Radisson Hotel Data Breach Response Potentially in Violation of GDPR
The Radisson Hotel Group may be fined for non-compliance with the General Data Protection Regulation (GDPR) following a data breach earlier this year.
The Radisson Hotel Group is a chain with over 1,400 hotels in over 70 countries and incorporates hotel brand such as the Park Plaza, Country Inn & Suites, Park Inn, and Radisson Collection. As their headquarters is based in Brussels, Belgium, the group is required to comply with GDPR. The data breach, which affected “a small percentage” of Radisson Rewards loyalty scheme members. The cause of the breach remains vague, with a statement from the Radisson Hotel Group calling it a “security incident”.
The Radisson Hotel Group may be in violation of GDPR due to the amount of time it took for them to report the breach after it was discovered. According to GDPR, any company the discovers that they have been subjected to a data breach must report the incident within 72 hours of becoming made aware of it. The Radisson Hotel Group says that it became aware of the breach on October 1st, but only made their loyalty scheme members aware of the incident on October 30th and 31st. The breach itself took place on September 11th. This 30 day gap between the discovery of the breach and the notifications being sent is in violation with EU regulations.

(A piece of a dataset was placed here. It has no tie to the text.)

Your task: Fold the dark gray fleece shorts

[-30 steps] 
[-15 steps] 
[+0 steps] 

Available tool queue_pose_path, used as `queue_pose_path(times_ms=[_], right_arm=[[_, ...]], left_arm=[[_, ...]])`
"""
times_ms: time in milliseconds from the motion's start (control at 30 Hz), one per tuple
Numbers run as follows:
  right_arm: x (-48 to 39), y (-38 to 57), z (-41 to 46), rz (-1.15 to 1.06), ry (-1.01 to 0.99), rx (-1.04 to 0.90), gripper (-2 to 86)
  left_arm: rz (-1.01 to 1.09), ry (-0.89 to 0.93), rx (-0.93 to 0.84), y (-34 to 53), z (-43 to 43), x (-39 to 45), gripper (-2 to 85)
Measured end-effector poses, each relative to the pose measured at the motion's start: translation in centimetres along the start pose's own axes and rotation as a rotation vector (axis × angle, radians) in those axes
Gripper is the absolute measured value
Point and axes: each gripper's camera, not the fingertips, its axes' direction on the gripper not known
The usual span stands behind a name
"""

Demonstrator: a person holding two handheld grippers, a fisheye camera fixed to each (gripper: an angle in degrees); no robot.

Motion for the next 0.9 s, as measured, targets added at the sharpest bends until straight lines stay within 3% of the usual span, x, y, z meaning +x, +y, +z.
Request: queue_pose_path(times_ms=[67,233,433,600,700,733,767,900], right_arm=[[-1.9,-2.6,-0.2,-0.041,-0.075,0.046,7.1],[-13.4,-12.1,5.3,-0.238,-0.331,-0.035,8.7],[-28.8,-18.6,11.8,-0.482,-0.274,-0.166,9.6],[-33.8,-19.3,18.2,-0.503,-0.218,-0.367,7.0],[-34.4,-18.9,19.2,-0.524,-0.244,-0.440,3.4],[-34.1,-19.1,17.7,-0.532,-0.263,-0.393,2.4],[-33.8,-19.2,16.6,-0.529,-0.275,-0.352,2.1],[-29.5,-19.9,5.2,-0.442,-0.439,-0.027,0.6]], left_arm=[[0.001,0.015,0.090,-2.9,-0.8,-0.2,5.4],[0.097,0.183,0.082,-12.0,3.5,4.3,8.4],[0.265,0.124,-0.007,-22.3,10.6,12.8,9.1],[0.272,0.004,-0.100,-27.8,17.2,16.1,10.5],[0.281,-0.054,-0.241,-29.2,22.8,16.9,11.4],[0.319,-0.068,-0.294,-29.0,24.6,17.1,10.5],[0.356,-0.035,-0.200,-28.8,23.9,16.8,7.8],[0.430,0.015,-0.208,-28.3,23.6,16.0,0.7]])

After a breach is discovered and the relevant authorities are notified, an investigation must be launched into the cause of the breach. The affected organisation must document all of their actions in the aftermath of the discovery of the breach, so that they can show GDPR investigators if they followed the stipulations outlined by GDPR for breach responses. If the organisation is found to be in violation of GDPR in the aftermath of a breach, they may be subject to a fine of €20m or 4% of annual global revenue, whichever figure is higher. As the Radisson Hotel Group took longer than 72 hours to inform their loyalty customers of the breach once it was discovered, it is possible that they will be subject to a hefty GDPR fine.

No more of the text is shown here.